# 8" to10" Pipe bursting job Alloway New Jersey



## bulldozer (Jan 11, 2009)

Hey guys,
Heres a video link to a bursting job we did in Alloway New Jersey. It was a storm sewer main that was travelling under several houses and 3 streets. The total job was a little over 1000 ft. My first time working in Southern New Jersey and i will say it is one beautiful place.
https://www.youtube.com/watch?v=-XqPxtRMRB0&feature=youtu.be


----------



## dclarke (Dec 22, 2012)

How far out do you work ? Aren't you in Ohio ?


----------



## plbgbiz (Aug 27, 2010)

dclarke said:


> How far out do you work ? Aren't you in Ohio ?

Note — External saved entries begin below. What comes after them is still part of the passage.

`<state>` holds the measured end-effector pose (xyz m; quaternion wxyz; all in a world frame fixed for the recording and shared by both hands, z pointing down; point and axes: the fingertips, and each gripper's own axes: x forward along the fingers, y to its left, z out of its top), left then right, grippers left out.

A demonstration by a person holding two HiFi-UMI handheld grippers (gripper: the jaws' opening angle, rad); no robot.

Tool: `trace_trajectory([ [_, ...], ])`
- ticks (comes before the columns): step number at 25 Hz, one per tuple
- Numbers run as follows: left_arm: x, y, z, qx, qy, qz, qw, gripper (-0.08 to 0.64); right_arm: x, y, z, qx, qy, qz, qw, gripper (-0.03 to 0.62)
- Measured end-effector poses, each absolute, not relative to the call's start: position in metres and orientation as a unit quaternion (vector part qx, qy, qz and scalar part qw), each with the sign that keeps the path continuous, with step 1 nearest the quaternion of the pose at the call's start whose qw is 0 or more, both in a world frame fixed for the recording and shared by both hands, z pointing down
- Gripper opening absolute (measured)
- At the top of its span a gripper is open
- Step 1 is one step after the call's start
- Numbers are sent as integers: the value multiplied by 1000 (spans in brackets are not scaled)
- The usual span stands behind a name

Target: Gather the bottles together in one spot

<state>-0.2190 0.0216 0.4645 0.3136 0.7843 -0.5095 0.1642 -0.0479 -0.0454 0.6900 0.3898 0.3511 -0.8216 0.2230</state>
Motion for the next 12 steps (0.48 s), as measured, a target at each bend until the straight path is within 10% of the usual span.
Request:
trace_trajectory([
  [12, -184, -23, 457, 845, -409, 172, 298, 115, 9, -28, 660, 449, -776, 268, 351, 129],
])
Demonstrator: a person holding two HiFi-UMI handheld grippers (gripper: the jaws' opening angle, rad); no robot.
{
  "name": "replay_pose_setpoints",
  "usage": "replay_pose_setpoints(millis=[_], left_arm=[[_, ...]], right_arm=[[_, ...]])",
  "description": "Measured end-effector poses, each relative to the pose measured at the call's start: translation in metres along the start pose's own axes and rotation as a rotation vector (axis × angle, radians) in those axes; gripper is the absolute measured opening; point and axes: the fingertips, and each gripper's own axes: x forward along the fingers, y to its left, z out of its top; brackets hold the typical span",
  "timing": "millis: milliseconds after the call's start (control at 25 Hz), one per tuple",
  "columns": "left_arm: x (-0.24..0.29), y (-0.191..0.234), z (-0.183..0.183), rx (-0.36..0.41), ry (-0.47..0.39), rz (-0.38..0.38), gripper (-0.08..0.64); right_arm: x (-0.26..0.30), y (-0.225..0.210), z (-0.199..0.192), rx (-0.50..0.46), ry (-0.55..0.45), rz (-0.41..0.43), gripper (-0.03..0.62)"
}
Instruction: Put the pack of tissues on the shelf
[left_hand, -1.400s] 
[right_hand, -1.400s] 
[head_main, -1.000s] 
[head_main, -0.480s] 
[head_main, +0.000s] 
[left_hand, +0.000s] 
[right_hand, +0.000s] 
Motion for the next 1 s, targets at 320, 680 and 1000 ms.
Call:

I think he draws the line just this side of New Zealand. :laughing:


----------



## dclarke (Dec 22, 2012)

I bet he would go to New Zealand for the right $


----------



## Drain Pro (Nov 3, 2013)

That's really impressive!


----------



## bulldozer (Jan 11, 2009)

Lol, We will go pretty much anywhere in the U.S.A. as long as were not stealing work from local contractors. We sub to a lot of contractors and cities for the bursting jobs. This job was special to me as I got to work with some great men and women from the township, the contractor, and another zone member. It was the coldest week in 5 years but everyone worked hard to get it done. Kind of reminded me of the Old School days when we all worked together.


----------



## Cuda (Mar 16, 2009)

Why is there 2 hoses going to the mole/hammer? Is one an exhaust for the air? Or does it need that much cfm and 2 hoses are actually feeding it? Or is one for forward and the other for reverse?


----------



## bulldozer (Jan 11, 2009)

Little bit of both. One is for reversing the hammer but also acts as a standby to help in really hard ground. We were bursting roughly 150 ft. Per hour and only had 4 tons of pull on the winch. We could of cranked her up but slow and steady wins the race.


----------



## Cuda (Mar 16, 2009)

*Bulldozer what do you think? Hammerhead impactor*

Hey Tom!
What do you think of Hammerheads 8" Impactor? I am looking at it for doing 6" or 8" ductile water lines? Or maybe 8" sewers. I already have a 375cfm compressor so air wise I have the beginnings. I have my Directional drill or was thinking of using our PD-6 pipe pusher with a cable conversion kit that does 12" strokes. If it works I would not have to buy a cable winch.
Here is a youtube vid but they are only doing PVC pipe but it is shallow so I can see why they maybe used it in the first place.


----------



## bulldozer (Jan 11, 2009)

Thats a pretty mean unit. The only thing with bursting ductile you want to use a rod machine. I would just use your drill and a ductile splitting head. That pipe splits relatively easy.


----------